Miller then demanded to know why corrupt employees can retire with all the “whistles and bells.” Gibson answered that the new law doesn’t remedy that either.
So far, only three senior executives have been fired despite corruption in at least a dozen facilities. James Talton, former director of the Central Alabama VA, was terminated on October 24 for falsifying wait times and tolerating other abuses. Hundreds of patient X-rays were lost, and a pulmonologist copied old test results into patients’ records to avoid performing new tests. Talton’s boss, Charles Sepich, announced his own retirement last week.
The second to go was Terry Gerigk Wolf, director of the Pittsburgh VA, who was accused of concealing the presence of Legionella bacteria in the hospital’s water supply. Six vets died. At the hearing, Congressman Tim Murphy, R-Pa., called it “indefensible” that Wolf’s deputy was recently promoted to head the Erie VA, proving that “if you hide information, and even though people die, you’re going to get promoted.”

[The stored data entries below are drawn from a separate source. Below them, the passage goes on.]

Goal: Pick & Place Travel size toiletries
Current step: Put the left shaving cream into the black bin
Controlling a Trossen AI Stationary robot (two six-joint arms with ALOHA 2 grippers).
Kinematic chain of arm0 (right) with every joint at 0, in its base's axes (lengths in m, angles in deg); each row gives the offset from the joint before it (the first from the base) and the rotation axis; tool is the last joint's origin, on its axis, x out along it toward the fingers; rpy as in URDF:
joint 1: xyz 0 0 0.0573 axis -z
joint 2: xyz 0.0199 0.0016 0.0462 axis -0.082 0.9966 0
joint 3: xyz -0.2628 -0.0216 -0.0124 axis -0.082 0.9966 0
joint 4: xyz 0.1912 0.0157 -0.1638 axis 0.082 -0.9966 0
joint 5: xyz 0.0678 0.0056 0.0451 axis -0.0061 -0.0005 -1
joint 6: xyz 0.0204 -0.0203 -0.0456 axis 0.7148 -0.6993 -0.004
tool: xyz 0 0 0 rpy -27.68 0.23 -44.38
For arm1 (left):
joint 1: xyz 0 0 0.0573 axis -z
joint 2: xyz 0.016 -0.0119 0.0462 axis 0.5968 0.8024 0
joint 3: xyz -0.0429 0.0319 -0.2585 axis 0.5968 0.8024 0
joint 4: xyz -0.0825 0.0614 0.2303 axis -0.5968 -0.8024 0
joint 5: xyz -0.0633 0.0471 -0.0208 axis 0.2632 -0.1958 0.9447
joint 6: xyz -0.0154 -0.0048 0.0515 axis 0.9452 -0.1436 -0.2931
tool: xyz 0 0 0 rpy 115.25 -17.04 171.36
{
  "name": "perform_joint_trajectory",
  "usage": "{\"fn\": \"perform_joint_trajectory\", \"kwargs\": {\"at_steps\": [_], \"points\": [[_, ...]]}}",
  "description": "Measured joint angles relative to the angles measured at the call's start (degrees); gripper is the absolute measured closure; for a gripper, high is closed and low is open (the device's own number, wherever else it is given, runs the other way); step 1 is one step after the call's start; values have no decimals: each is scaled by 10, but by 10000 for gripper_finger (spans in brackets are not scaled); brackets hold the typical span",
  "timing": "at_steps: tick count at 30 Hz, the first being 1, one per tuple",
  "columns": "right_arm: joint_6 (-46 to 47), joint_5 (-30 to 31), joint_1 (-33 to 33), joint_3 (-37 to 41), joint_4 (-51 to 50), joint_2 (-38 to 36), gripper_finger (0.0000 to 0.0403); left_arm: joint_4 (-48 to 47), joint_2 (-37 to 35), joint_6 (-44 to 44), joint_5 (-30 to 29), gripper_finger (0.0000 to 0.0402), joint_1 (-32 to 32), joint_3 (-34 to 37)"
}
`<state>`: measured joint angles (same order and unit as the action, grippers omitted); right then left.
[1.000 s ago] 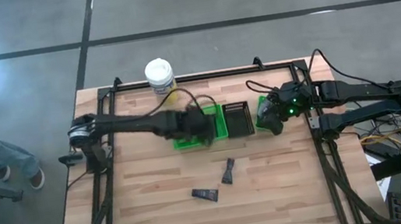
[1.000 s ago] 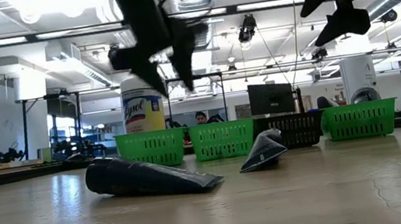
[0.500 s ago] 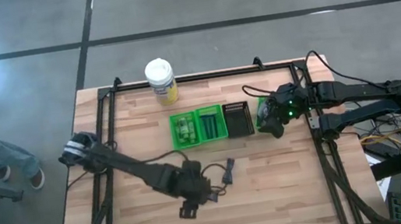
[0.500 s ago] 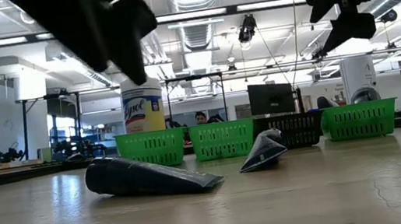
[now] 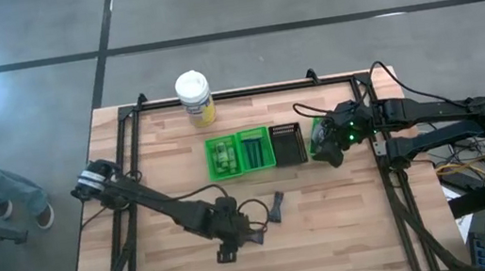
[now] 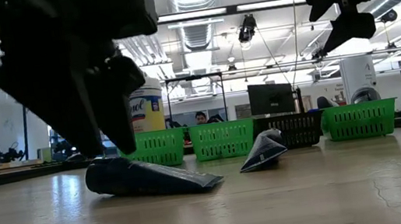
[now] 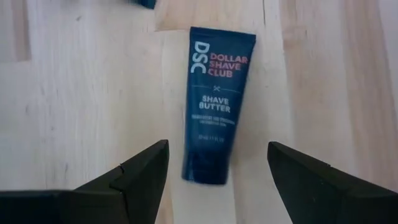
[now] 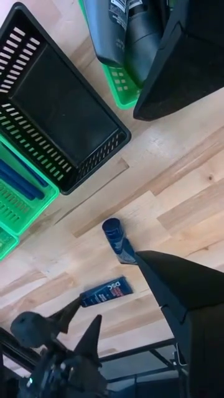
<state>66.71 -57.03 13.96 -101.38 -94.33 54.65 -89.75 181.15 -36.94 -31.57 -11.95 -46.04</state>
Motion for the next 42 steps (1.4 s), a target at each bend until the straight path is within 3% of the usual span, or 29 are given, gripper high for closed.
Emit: {"fn": "perform_joint_trajectory", "kwargs": {"at_steps": [7, 16, 23, 42], "points": [[1, 2, 0, 0, 0, 0, 53, 12, 0, -13, -1, 127, -5, 27], [3, 6, 0, 0, 0, 3, 78, 79, 0, -27, -1, 158, -10, 54], [8, 11, 0, 0, 2, 26, 89, 73, 0, -40, 13, 173, -14, 63], [14, -16, 0, 0, 28, 47, 54, 82, 0, -31, 46, 273, -23, 69]]}}
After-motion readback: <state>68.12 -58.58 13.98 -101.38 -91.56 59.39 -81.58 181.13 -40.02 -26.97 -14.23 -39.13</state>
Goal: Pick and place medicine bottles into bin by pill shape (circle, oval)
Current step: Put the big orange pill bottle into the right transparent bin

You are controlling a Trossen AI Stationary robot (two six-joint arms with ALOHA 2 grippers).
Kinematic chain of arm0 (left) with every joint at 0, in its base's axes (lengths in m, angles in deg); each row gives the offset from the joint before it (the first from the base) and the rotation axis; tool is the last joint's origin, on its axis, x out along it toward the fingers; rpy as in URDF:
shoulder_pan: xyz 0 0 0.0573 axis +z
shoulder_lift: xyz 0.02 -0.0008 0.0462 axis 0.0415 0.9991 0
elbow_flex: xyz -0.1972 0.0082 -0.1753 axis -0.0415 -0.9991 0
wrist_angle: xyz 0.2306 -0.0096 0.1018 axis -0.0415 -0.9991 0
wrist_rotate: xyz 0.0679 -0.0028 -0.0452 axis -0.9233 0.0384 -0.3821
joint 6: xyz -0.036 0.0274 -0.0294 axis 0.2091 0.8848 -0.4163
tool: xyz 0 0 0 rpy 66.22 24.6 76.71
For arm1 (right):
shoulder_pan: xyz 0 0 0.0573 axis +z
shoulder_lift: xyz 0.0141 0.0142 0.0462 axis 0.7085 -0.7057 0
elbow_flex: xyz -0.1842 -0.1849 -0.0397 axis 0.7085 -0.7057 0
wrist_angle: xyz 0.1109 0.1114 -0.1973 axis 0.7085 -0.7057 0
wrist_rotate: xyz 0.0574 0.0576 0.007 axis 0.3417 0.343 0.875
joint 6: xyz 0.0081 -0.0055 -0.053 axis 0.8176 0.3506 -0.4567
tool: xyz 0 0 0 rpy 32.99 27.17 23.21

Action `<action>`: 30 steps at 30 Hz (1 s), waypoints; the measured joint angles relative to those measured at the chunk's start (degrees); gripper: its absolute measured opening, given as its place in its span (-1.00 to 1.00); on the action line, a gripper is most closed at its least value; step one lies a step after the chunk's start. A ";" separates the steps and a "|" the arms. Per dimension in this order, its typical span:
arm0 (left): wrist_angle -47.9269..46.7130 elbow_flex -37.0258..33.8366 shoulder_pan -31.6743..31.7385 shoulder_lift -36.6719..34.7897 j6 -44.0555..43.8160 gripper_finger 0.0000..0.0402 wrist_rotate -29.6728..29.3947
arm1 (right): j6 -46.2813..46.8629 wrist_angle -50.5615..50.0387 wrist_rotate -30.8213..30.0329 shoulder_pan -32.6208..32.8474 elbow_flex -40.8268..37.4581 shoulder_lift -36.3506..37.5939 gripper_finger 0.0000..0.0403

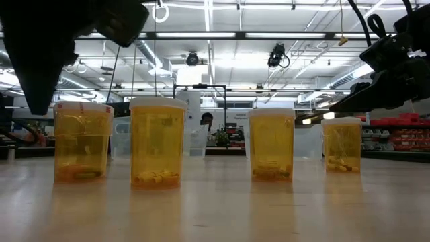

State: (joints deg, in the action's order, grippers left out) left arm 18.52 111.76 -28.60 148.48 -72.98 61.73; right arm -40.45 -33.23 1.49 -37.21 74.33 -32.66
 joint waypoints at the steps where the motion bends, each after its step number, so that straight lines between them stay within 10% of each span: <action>1: 0.94 0.00 0.26 0.26 0.42 0.49 0.21 | 0.00 0.00 -0.01 0.00 0.00 0.00 0.28; 30: 4.02 0.00 4.17 3.71 7.23 0.24 -0.83 | 0.00 0.03 -0.01 0.00 0.00 0.00 0.28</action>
State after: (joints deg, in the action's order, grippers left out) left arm 22.53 111.76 -24.43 152.19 -65.74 60.89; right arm -40.45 -33.19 1.47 -37.21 74.33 -32.66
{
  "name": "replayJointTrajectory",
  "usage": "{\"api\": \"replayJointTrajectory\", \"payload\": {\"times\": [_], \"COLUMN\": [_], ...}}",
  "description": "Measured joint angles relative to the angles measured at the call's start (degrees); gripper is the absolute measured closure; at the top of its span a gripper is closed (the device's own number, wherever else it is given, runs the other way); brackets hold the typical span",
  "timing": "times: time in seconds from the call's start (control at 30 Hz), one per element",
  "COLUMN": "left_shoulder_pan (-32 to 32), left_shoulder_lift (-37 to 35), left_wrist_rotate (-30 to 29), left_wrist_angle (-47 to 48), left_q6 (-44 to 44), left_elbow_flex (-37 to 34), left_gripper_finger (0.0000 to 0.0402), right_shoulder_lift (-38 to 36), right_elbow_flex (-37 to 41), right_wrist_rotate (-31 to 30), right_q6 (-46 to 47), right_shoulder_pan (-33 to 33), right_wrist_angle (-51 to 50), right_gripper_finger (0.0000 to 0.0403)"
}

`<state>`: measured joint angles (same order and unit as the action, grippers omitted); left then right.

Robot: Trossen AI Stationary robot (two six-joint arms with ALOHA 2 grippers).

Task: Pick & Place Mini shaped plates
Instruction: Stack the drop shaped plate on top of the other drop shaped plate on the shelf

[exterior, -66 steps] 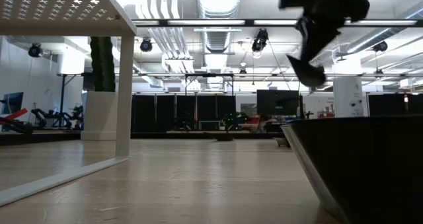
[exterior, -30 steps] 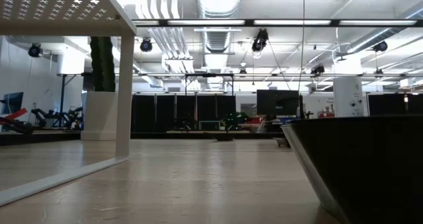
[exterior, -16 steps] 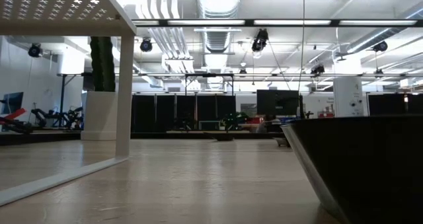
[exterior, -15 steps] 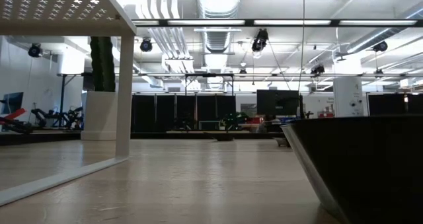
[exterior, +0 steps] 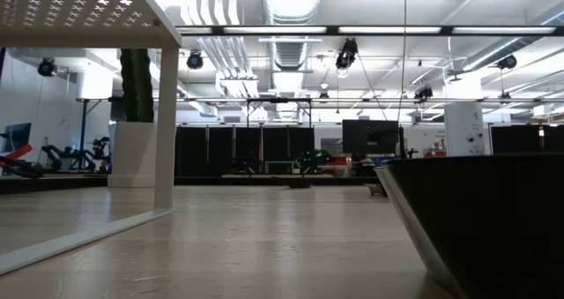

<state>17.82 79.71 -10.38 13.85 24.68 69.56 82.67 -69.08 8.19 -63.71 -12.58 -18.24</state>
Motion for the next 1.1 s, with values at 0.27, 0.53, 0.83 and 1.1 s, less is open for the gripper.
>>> {"api": "replayJointTrajectory", "payload": {"times": [0.27,0.53,0.83,1.1], "left_shoulder_pan": [-0.73,-1.27,-1.72,-1.76], "left_shoulder_lift": [2.77,4.94,6.72,6.86], "left_wrist_rotate": [2.65,3.84,4.81,5.89], "left_wrist_angle": [-0.19,-0.56,-0.63,-0.59], "left_q6": [-1.04,-2.33,-2.78,-2.68], "left_elbow_flex": [1.45,1.46,1.46,1.46], "left_gripper_finger": [0.0339,0.0339,0.0339,0.0347], "right_shoulder_lift": [0.0,0.0,0.0,0.0], "right_elbow_flex": [0.0,0.0,0.0,0.0], "right_wrist_rotate": [1.36,2.45,4.35,4.39], "right_q6": [-0.17,-0.4,-0.98,-0.98], "right_shoulder_pan": [-0.01,-0.02,-0.04,-0.04], "right_wrist_angle": [-2.14,-4.45,-5.22,-5.16], "right_gripper_finger": [0.0395,0.0395,0.0395,0.0395]}}
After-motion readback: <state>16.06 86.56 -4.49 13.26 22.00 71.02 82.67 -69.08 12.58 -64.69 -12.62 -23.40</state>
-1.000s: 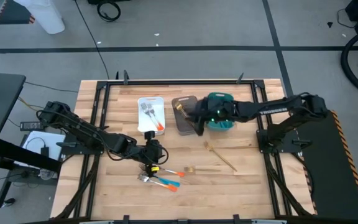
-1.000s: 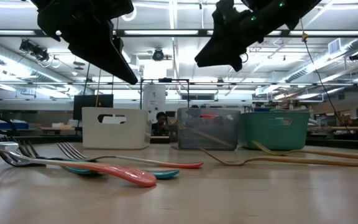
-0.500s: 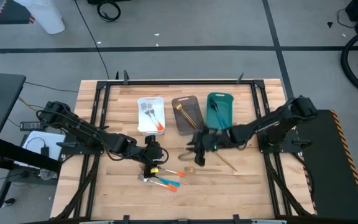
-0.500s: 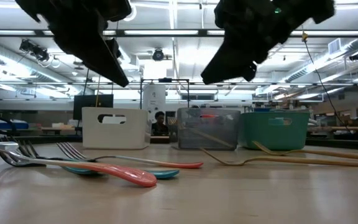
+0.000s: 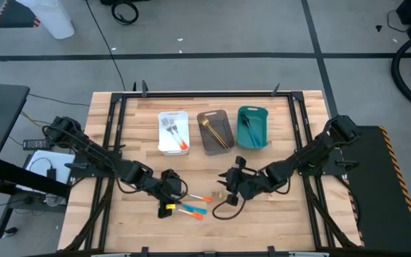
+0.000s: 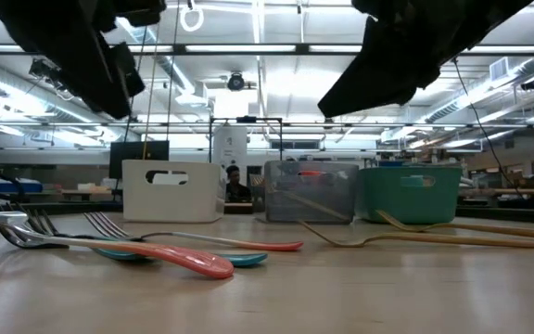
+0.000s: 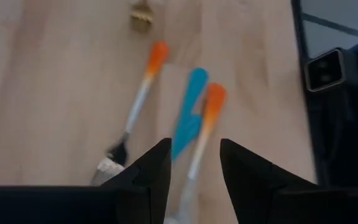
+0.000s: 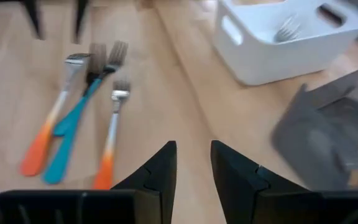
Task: Sort silverware by color (type)
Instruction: Put the orange fork into the white bin
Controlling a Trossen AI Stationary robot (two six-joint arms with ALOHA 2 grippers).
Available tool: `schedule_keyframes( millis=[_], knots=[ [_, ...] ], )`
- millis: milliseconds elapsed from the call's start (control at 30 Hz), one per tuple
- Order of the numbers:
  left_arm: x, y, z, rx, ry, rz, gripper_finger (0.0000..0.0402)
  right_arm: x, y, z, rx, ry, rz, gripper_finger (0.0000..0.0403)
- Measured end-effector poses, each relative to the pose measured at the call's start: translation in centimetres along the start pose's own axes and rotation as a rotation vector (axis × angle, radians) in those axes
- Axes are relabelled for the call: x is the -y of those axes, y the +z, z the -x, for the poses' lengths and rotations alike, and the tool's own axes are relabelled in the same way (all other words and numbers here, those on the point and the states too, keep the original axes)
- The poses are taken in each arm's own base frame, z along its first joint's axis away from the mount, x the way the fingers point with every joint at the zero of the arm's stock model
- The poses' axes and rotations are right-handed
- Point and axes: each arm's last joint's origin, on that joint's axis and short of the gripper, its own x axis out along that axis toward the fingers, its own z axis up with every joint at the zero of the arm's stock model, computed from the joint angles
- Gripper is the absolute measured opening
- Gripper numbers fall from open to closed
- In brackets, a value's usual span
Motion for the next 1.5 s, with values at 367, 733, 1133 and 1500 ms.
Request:
schedule_keyframes(
  millis=[367,733,1133,1500],
  knots=[
    [2.6,2.7,-1.8,-0.025,0.007,-0.081,0.0146,0.1,-1.0,0.5,-0.03,-0.108,0.092,0.011],
    [0.5,2.5,-5.4,-0.121,0.104,-0.15,0.0146,0.2,-1.2,0.6,-0.048,-0.121,0.143,0.011],
    [-0.1,1.6,-7.2,-0.162,0.18,-0.371,0.0146,0.4,-1.3,0.6,-0.054,-0.138,0.156,0.011],
    [-0.9,0.3,-9.2,-0.219,0.243,-0.383,0.0145,0.3,-1.3,0.6,-0.052,-0.136,0.148,0.011]
  ],
)
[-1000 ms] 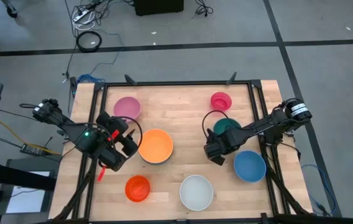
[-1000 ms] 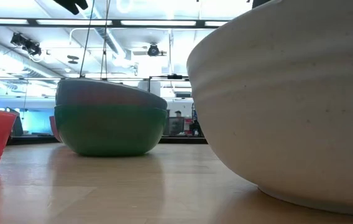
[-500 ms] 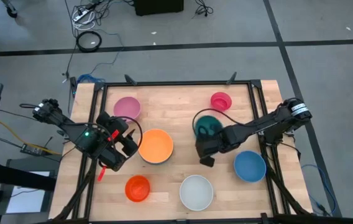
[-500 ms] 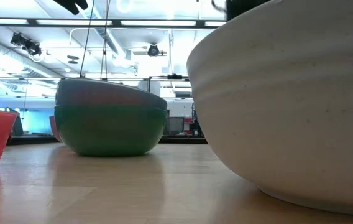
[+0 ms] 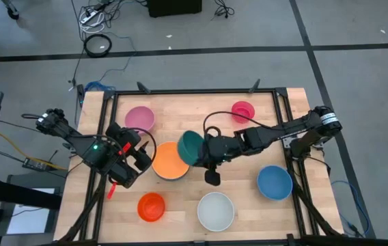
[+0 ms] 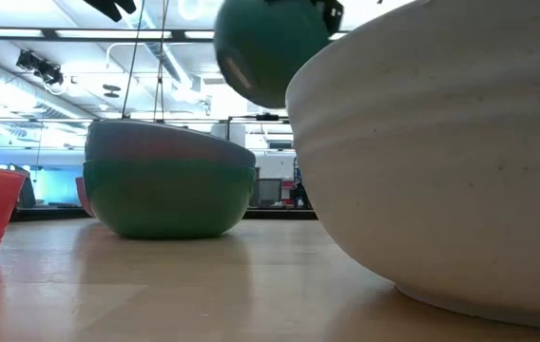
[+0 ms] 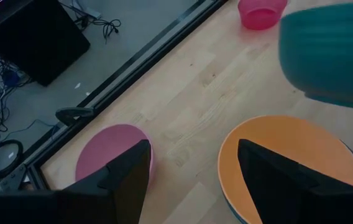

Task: Nest bowls inside each other
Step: Stack the green bowl on top of the orange bowl

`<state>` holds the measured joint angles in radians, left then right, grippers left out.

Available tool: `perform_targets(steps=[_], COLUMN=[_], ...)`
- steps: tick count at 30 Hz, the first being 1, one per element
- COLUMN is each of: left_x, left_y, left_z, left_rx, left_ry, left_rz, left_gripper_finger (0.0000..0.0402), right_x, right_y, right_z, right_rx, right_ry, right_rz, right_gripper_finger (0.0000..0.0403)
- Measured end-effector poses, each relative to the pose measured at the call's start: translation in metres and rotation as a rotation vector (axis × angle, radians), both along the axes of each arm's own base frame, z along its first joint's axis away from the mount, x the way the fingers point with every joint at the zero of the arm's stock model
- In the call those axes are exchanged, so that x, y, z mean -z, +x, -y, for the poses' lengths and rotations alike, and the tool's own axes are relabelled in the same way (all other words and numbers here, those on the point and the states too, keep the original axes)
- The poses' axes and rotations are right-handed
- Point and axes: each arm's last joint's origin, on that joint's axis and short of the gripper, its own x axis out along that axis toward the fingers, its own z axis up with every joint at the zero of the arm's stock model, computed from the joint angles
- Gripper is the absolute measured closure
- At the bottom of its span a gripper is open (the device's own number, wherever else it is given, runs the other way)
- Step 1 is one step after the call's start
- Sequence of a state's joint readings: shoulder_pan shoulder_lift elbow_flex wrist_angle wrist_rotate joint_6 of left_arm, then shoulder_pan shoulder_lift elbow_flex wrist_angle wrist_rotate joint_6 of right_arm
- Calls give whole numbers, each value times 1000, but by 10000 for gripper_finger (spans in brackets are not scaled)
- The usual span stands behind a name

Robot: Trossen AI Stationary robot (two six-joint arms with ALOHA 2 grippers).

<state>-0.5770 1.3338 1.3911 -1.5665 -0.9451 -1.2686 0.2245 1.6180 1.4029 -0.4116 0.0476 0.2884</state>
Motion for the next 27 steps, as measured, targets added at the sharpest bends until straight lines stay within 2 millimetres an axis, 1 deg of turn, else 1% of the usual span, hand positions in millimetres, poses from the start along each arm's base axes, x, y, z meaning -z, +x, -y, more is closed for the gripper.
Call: perform_targets(steps=[5, 9, 10, 12, 14, 17, 21, 27], left_x=[0, 0, 0, 0, 0, 0, 0, -1], left_y=[0, 0, 0, 0, 0, 0, 0, 0], left_z=[0, 0, 0, 0, 0, 0, 0, 0], left_rx=[0, 0, 0, -1, -1, -2, -2, -2], left_ry=[4, 6, 7, 10, 9, 9, 11, 21], left_rz=[2, 2, 2, 2, 2, 4, 3, 15], left_gripper_finger=[152, 152, 152, 152, 152, 152, 152, 152], right_x=[-7, -6, -3, 6, 20, 30, 39, 63], right_y=[7, 15, 17, 27, 33, 39, 48, 58], right_z=[10, 16, 17, 16, 16, 15, 14, 12], right_rx=[-19, -21, -29, -43, -44, -43, -41, -53], right_ry=[19, 21, 26, 43, 42, 37, 40, 52], right_rz=[91, 123, 114, 121, 79, 62, 73, 20], right_gripper_finger=[403, 403, 403, 403, 403, 403, 403, 403])
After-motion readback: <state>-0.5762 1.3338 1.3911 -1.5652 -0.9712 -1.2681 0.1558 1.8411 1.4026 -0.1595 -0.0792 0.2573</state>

What ails the VA infects the entire federal bureaucracy. Firing a federal employee is almost impossible, and making it stick is even harder. There are 4,000 employees now on paid administrative leave, vacationing while the government struggles with “the bad performance protection board.”
But at the VA, bad performance costs vets their lives. The new law required that vets be given Choice cards by November 5. No surprise. Only about one-tenth of the cards have been mailed, prolonging the deadly wait.
Betsy McCaughey Ph.D. is chairman of the Committee to Reduce Infection Deaths and a senior fellow at the London Center for Policy Research.